Boucher, addressing the Oireachtas finance committee, also refused to rule out selling distressed loans to vulture funds, and said the bank was deliberately keeping variable rates high to encourage customers to switch to fixed-rate mortgages.
Despite all that, he said the bank would utilise any extra lending capacity it could in the event current rules on mortgage lending were relaxed by the Central Bank.
Ratings agency Moody’s said the large stock of problem loans that remained to be worked through by Irish banks remained the “most critical issue” for the sector and would continue to slow recovery. Problem loans for rated Irish banks totalled €41.5 billion as the end of 2015, down from €67 billion a year earlier.
Boucher’s remarks came as the EBS DKM housing affordability index indicated first-time buyers needed to spend over a fifth of their combined after-tax income to pay the mortgage on a home.
For its part, the Central Statistics Office said residential property prices have continued to increase, rising 7.3 per cent in the latest figures for the year to September. Overall, the national price index is now 33.1 per cent lower than its highest level in 2007.
So, more supply is needed to meet demand, and the Ulster Bank Construction Purchasing Managers’ Index suggested there may be cause for optimism there. It said the construction sector in the Republic recorded a strong start to the final quarter of the year, with activity, new orders and employment all increasing at faster rates in October.
Bitter rivals Aer Lingus and Ryanair could soon be sharing passengers, it emerged. Aer Lingus chief executive Stephen Kavanagh said the two companies could agree a deal by next year as long as it benefitted his company commercially.
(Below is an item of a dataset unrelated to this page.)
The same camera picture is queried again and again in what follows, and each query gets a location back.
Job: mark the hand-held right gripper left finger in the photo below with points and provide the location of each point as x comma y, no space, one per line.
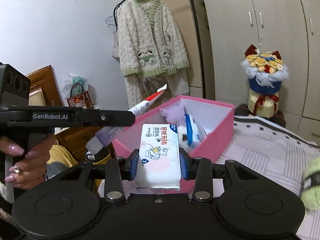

The two airlines have been in talks for some time on the possibility of an agreement that would see Ryanair feeding passengers from its European services into the Aer Lingus network.
In the UK, budget carrier EasyJet is understood to be considering applying for an Irish airline licence to ensure full access to EU countries following Brexit.
The airline’s chief executive Carolyn McCall said it was likely to apply for an air operator’s certificate in “another EU country” next year so it would be able to fly freely in the bloc after the UK’s departure.
The Republic is believed to be one of the countries under consideration, although it has also been suggested EasyJet is considering applying to the Dutch or Cypriot authorities.